As for the tofu, I advise you to check the ingredients and nutritional values on the package, as I have found that the sodium value indicated can vary. Checking the label is always the best thing to do to choose the product suitable for your needs.
I invite you to cook without added salt (or at least to reduce it!). Put into practice my usual tips which I list below:
If you’re interested in reducing or eliminating salt, always remember to:
■ Gradually decrease the salt, the palate must get used to it slowly and should not notice the gradual reduction.
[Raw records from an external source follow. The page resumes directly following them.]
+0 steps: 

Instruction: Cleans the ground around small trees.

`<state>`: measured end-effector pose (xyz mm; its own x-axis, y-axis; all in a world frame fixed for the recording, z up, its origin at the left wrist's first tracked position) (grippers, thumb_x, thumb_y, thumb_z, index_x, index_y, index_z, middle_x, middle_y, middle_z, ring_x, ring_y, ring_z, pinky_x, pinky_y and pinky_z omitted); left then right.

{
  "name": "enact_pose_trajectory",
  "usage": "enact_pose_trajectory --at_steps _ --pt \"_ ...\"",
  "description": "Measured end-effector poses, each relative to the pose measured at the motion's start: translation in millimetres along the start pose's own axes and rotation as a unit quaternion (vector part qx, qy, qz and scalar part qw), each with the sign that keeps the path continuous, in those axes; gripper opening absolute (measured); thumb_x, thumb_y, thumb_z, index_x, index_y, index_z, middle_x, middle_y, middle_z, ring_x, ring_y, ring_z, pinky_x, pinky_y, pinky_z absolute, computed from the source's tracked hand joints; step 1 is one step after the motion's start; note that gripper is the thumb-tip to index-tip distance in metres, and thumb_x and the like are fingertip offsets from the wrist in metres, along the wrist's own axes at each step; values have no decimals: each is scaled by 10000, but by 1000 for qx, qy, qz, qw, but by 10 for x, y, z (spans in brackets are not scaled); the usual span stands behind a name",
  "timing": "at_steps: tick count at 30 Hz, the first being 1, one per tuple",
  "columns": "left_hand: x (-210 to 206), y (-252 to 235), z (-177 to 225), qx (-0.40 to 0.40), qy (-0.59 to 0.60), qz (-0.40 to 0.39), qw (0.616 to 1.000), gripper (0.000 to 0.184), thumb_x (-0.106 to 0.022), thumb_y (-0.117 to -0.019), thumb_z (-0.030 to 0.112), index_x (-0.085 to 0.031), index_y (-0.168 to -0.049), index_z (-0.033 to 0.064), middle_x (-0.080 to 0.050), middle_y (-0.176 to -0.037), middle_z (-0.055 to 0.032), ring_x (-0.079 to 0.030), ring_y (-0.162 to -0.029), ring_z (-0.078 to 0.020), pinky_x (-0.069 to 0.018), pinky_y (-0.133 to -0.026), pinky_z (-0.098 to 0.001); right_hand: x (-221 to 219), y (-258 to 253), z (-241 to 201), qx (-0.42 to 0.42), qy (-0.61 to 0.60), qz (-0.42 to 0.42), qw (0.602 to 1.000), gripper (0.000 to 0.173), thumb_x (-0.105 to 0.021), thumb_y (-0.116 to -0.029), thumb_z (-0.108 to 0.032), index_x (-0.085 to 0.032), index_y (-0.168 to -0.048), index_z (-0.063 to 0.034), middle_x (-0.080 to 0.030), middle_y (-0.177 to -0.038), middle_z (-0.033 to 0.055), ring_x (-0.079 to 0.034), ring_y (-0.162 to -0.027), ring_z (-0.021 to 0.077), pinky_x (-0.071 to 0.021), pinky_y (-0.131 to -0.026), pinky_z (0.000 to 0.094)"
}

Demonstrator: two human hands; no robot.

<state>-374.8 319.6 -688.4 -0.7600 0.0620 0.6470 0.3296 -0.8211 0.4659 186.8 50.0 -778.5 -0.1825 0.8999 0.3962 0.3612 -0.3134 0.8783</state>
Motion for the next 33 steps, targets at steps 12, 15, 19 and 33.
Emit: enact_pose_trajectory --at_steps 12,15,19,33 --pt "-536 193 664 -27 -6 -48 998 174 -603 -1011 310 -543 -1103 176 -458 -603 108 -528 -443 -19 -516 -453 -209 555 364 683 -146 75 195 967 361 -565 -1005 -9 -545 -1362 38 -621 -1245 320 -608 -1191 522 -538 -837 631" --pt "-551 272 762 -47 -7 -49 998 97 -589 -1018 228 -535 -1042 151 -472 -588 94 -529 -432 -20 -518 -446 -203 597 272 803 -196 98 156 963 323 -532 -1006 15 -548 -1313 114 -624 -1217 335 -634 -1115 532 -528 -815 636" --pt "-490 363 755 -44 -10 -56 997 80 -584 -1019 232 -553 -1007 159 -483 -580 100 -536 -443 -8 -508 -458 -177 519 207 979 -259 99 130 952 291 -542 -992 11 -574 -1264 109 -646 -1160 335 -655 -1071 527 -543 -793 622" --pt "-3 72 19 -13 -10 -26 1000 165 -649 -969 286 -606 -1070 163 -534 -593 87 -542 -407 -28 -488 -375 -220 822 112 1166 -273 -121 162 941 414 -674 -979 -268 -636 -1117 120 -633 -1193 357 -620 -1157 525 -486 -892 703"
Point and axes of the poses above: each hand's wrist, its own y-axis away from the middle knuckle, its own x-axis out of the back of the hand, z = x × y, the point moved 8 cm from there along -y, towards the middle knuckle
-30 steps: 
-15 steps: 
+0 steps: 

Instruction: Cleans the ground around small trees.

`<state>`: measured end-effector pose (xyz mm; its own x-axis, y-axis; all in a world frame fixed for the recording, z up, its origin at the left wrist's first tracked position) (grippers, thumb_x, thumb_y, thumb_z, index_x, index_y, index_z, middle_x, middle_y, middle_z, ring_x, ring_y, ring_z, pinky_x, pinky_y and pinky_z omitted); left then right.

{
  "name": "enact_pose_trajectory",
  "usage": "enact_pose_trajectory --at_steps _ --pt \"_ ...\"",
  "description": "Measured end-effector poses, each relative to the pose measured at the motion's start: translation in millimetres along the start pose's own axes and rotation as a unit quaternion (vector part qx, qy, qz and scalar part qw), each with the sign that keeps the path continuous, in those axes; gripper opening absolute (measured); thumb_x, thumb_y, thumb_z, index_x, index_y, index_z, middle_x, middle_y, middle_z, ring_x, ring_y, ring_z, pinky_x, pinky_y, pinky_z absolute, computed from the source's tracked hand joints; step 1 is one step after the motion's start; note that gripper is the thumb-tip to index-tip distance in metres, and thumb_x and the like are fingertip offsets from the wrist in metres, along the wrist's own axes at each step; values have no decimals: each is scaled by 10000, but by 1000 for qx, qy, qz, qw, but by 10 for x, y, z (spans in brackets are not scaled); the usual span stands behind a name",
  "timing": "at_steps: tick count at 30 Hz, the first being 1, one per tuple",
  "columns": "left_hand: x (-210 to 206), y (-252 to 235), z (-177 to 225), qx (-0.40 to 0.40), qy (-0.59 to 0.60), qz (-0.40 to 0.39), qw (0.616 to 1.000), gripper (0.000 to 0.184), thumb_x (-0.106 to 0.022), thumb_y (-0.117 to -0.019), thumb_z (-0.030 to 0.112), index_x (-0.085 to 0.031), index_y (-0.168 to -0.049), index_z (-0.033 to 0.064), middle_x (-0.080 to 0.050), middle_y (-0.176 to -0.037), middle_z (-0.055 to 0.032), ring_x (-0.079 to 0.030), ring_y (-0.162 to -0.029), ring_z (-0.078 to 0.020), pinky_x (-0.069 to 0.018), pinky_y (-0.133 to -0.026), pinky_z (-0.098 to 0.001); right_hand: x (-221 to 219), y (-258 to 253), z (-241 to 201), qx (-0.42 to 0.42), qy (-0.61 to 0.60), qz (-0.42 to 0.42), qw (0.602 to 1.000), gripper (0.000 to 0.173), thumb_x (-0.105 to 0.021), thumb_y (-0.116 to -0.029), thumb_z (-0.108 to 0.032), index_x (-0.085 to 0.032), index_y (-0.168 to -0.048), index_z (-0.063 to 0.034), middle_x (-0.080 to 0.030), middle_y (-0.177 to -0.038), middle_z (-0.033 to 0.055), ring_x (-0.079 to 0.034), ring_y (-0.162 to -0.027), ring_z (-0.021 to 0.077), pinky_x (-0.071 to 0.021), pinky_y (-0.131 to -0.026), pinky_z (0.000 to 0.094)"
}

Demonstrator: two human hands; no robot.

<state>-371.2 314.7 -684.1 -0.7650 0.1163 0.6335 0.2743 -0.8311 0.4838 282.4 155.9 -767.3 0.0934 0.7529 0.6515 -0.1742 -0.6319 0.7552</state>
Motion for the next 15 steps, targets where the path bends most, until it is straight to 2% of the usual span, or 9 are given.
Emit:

■ Use spices. Chili, pepper, curry, nutmeg, cinnamon, cloves, cumin…
■ Use aromatic herbs. Basil, parsley, oregano, thyme, sage, marjoram, rosemary, mint…
■ Use seeds. Sesame, pine nuts, almonds, walnuts…
■ Use spicy vegetables or fruit. Garlic, onion, lemon, orange…
■ Use my salt-free vegetable granulate
■ Prefer fresh foods.
■ Avoid cooking in water, prefer cooking methods that do not disperse flavors (grill, foil, steam, microwave)
■ Avoid bringing the salt shaker to the table!
■ Sometimes allow yourself a break from the rule. It’s good for the mood and helps to persevere.
If you can’t or don’t want to give up salt:
■ You can still try my recipes by salting according to your habits.